> [Assignment] The data below is to be set down again exactly as written.
--- Data for review Enclosed Below ---
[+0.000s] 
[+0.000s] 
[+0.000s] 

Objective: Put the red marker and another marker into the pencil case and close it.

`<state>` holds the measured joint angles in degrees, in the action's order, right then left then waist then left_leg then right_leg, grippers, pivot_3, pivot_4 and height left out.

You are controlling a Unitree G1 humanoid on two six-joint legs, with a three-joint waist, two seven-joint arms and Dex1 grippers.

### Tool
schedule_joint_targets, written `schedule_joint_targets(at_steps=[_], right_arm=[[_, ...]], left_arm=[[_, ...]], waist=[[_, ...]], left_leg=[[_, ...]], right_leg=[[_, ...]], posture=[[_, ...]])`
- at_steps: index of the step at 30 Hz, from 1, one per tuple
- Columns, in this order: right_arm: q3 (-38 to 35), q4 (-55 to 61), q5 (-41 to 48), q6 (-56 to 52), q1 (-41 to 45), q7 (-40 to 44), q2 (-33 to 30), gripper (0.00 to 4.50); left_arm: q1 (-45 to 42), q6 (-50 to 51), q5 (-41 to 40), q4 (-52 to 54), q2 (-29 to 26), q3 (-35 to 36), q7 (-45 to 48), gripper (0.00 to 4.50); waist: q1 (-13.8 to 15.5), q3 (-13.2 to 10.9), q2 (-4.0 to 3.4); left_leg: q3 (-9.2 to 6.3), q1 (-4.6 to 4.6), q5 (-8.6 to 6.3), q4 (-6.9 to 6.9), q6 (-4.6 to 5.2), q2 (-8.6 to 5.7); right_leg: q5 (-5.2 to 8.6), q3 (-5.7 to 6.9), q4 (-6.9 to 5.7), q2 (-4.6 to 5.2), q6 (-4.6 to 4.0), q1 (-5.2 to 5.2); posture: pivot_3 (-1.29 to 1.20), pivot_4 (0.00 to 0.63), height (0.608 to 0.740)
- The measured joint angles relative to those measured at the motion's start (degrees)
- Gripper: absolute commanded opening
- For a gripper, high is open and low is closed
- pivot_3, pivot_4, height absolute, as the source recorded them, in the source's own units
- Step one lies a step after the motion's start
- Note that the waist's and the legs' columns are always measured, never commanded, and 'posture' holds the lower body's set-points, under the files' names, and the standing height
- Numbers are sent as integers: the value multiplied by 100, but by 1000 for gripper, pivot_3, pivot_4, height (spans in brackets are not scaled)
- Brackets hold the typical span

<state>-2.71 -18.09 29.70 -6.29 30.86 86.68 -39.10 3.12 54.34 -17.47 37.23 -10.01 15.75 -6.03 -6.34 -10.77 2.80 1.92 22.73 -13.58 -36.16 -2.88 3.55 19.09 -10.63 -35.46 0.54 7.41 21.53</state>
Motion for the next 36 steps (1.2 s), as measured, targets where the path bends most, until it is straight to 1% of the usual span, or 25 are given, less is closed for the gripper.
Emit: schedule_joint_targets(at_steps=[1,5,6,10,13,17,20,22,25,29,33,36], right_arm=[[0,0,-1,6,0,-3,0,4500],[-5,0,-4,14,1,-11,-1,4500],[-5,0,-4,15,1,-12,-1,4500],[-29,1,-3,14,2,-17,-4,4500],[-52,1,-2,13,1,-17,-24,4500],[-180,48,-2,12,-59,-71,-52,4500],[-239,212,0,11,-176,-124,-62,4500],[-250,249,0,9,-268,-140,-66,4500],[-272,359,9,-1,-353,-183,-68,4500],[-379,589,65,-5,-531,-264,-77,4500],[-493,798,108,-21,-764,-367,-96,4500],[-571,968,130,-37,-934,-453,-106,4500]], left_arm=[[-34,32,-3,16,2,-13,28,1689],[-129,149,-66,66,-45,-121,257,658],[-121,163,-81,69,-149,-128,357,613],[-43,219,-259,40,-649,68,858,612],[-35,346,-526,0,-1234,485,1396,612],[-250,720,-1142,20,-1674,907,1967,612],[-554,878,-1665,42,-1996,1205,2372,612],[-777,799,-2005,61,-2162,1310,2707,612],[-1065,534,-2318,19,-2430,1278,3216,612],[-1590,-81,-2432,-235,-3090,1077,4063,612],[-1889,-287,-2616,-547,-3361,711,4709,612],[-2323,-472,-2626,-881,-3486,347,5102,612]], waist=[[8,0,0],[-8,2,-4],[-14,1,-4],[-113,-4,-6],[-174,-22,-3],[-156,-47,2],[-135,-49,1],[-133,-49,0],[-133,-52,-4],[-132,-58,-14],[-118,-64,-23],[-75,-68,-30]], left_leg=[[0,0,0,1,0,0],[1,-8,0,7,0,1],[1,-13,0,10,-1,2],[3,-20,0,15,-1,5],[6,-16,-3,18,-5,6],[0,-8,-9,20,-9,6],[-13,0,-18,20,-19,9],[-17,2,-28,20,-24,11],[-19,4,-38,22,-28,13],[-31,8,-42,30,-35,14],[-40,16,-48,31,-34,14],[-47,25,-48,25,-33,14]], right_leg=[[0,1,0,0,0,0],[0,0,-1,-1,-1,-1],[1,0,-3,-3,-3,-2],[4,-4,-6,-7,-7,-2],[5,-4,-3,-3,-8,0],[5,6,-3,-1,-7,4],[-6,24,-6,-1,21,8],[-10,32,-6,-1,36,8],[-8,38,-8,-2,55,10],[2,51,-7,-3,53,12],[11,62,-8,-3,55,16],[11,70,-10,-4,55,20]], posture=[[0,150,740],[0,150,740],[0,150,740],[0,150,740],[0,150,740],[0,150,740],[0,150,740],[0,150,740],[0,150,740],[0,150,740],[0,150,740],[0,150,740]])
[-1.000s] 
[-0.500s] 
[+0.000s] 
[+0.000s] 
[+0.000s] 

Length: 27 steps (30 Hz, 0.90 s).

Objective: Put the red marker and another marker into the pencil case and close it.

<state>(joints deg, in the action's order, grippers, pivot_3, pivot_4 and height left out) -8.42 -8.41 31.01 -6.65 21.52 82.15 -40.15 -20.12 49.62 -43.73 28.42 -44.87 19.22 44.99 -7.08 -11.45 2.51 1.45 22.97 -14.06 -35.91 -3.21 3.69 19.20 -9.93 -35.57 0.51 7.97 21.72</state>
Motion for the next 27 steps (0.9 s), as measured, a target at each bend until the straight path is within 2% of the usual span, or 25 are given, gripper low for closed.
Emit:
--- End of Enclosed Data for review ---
> [Completed task]
[+0.000s] 
[+0.000s] 
[+0.000s] 

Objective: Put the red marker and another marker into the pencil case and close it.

`<state>` holds the measured joint angles in degrees, in the action's order, right then left then waist then left_leg then right_leg, grippers, pivot_3, pivot_4 and height left out.

You are controlling a Unitree G1 humanoid on two six-joint legs, with a three-joint waist, two seven-joint arms and Dex1 grippers.

### Tool
schedule_joint_targets, written `schedule_joint_targets(at_steps=[_], right_arm=[[_, ...]], left_arm=[[_, ...]], waist=[[_, ...]], left_leg=[[_, ...]], right_leg=[[_, ...]], posture=[[_, ...]])`
- at_steps: index of the step at 30 Hz, from 1, one per tuple
- Columns, in this order: right_arm: q3 (-38 to 35), q4 (-55 to 61), q5 (-41 to 48), q6 (-56 to 52), q1 (-41 to 45), q7 (-40 to 44), q2 (-33 to 30), gripper (0.00 to 4.50); left_arm: q1 (-45 to 42), q6 (-50 to 51), q5 (-41 to 40), q4 (-52 to 54), q2 (-29 to 26), q3 (-35 to 36), q7 (-45 to 48), gripper (0.00 to 4.50); waist: q1 (-13.8 to 15.5), q3 (-13.2 to 10.9), q2 (-4.0 to 3.4); left_leg: q3 (-9.2 to 6.3), q1 (-4.6 to 4.6), q5 (-8.6 to 6.3), q4 (-6.9 to 6.9), q6 (-4.6 to 5.2), q2 (-8.6 to 5.7); right_leg: q5 (-5.2 to 8.6), q3 (-5.7 to 6.9), q4 (-6.9 to 5.7), q2 (-4.6 to 5.2), q6 (-4.6 to 4.0), q1 (-5.2 to 5.2); posture: pivot_3 (-1.29 to 1.20), pivot_4 (0.00 to 0.63), height (0.608 to 0.740)
- The measured joint angles relative to those measured at the motion's start (degrees)
- Gripper: absolute commanded opening
- For a gripper, high is open and low is closed
- pivot_3, pivot_4, height absolute, as the source recorded them, in the source's own units
- Step one lies a step after the motion's start
- Note that the waist's and the legs' columns are always measured, never commanded, and 'posture' holds the lower body's set-points, under the files' names, and the standing height
- Numbers are sent as integers: the value multiplied by 100, but by 1000 for gripper, pivot_3, pivot_4, height (spans in brackets are not scaled)
- Brackets hold the typical span

<state>-2.71 -18.09 29.70 -6.29 30.86 86.68 -39.10 3.12 54.34 -17.47 37.23 -10.01 15.75 -6.03 -6.34 -10.77 2.80 1.92 22.73 -13.58 -36.16 -2.88 3.55 19.09 -10.63 -35.46 0.54 7.41 21.53</state>
Motion for the next 36 steps (1.2 s), as measured, targets where the path bends most, until it is straight to 1% of the usual span, or 25 are given, less is closed for the gripper.
Emit: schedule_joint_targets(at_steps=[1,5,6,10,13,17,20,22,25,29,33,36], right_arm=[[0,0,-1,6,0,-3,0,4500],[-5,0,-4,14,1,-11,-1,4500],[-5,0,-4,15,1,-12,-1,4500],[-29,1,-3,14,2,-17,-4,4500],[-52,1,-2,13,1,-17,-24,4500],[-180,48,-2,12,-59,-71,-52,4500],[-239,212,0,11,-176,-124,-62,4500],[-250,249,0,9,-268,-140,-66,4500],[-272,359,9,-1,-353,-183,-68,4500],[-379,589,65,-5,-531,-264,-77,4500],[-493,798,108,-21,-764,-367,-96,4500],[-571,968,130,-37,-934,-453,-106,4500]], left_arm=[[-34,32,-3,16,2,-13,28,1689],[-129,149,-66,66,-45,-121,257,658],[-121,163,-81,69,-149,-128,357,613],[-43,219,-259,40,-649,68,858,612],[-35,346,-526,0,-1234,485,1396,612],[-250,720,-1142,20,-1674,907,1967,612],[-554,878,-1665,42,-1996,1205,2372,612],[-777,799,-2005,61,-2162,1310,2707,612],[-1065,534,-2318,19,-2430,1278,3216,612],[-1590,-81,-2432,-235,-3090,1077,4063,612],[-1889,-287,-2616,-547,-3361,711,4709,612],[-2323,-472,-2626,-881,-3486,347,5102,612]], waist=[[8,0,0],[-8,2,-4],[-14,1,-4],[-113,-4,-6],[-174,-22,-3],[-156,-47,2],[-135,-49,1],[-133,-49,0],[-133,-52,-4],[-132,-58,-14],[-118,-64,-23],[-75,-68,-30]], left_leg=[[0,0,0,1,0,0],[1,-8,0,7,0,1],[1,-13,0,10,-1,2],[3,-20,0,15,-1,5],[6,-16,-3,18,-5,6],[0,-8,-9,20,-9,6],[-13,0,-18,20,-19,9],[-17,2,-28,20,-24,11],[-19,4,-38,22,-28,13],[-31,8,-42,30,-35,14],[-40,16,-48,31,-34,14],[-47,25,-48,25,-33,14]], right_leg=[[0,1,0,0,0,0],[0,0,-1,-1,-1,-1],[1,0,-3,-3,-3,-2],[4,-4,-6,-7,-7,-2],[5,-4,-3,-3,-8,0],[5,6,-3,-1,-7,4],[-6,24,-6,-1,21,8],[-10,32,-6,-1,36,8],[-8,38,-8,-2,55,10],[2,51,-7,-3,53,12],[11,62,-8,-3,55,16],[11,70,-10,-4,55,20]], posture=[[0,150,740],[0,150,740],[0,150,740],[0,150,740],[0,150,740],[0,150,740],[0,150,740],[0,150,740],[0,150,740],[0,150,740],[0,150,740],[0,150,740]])
[-1.000s] 
[-0.500s] 
[+0.000s] 
[+0.000s] 
[+0.000s] 

Length: 27 steps (30 Hz, 0.90 s).

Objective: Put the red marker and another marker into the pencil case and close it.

<state>(joints deg, in the action's order, grippers, pivot_3, pivot_4 and height left out) -8.42 -8.41 31.01 -6.65 21.52 82.15 -40.15 -20.12 49.62 -43.73 28.42 -44.87 19.22 44.99 -7.08 -11.45 2.51 1.45 22.97 -14.06 -35.91 -3.21 3.69 19.20 -9.93 -35.57 0.51 7.97 21.72</state>
Motion for the next 27 steps (0.9 s), as measured, a target at each bend until the straight path is within 2% of the usual span, or 25 are given, gripper low for closed.
Emit:

The response is finished.